Some time in September, things began to go wrong, horribly wrong, for the professor. It was bad enough that Typhoon Emong hit the country, the strongest and worst in nearly thirty years. Which was longer than I’d been alive, come to think of it. Emong killed hundreds of people as far south as Surigao, and brought crusty old trees crashing down on power lines, so that the UP campus went without light and water for three days. I rode a bike to the professor’s house just to see how they were doing, and found the old man drying out some papers. Letters from his mother, he said — written while he was still in graduate school — that had been soaked when the wind ripped off a corner of the roof and rain came streaming in. I was surprised to hear the roof creaking and see Lalaine up there herself, hammer in hand, tamping down the errant sheet of galvanized iron. I shouted to her and she acknowledged me with a wave. Looking up at her in shorts, I caught a glimpse of long white thigh before Lalaine disappeared to work on the dangerous edge and I had a chance to say, “Be careful.”

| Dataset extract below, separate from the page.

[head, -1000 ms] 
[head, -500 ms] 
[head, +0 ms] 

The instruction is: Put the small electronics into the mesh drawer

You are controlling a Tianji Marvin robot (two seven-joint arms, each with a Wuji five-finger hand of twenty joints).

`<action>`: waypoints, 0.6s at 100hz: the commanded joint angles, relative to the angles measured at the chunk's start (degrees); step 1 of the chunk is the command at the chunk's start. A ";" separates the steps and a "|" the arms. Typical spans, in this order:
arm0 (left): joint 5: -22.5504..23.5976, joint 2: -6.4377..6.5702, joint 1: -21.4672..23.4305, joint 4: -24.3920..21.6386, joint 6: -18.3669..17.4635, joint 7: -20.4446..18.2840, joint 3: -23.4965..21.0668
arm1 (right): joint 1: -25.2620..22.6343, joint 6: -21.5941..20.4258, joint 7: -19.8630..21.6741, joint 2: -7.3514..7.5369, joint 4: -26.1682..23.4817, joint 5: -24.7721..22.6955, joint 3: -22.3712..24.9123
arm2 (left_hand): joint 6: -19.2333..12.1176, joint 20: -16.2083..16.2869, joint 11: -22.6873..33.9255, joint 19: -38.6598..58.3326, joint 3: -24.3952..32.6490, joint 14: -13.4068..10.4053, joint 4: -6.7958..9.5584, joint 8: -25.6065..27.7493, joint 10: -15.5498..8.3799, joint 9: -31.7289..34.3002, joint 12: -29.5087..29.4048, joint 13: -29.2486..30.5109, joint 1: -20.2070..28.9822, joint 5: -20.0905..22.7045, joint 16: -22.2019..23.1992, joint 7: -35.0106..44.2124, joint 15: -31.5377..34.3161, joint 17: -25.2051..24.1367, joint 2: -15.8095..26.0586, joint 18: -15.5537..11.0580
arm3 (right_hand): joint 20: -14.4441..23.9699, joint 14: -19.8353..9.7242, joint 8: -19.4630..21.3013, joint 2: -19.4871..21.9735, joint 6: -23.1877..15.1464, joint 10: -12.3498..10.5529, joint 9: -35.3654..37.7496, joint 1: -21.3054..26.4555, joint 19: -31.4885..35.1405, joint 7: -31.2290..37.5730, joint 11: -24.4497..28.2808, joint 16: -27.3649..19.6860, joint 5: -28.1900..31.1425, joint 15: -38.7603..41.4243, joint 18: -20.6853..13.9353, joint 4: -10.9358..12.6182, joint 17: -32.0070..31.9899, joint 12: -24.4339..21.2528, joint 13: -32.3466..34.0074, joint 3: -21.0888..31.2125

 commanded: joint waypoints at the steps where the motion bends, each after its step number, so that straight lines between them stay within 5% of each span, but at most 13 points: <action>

But like I said, worse things were to come for the professor.
First, a few days after the storm lifted and the last fallen branches had been cleared by road crews, Professor Sanvictores came home dejected, profoundly humiliated by Professor Umali’s incontrovertible proof that the annual reports to the governor-general from his caretaker in Sibutu had been outright forgeries or fatally compromised copies — at least the segments from 1885 to 1891 — given that the real records had been unearthed by one of Umali’s assistants at the Houghton Library in Harvard. Professor Sanvictores was so upset and distracted, he scraped the left fender guard of the Escape against a post in the garage entryway when he drove home. It’s still there, a faint and meaningless scratch, more annoying than anything, but there.
Second, Lalaine had become pregnant by someone else. The professor told me the somber news in mid-November, while we were sitting under the mango tree that shaded the gazebo in the yard. His face was in the shadows: “But I couldn’t get it up. I never could,” he said. “That was the problem, that was our problem.”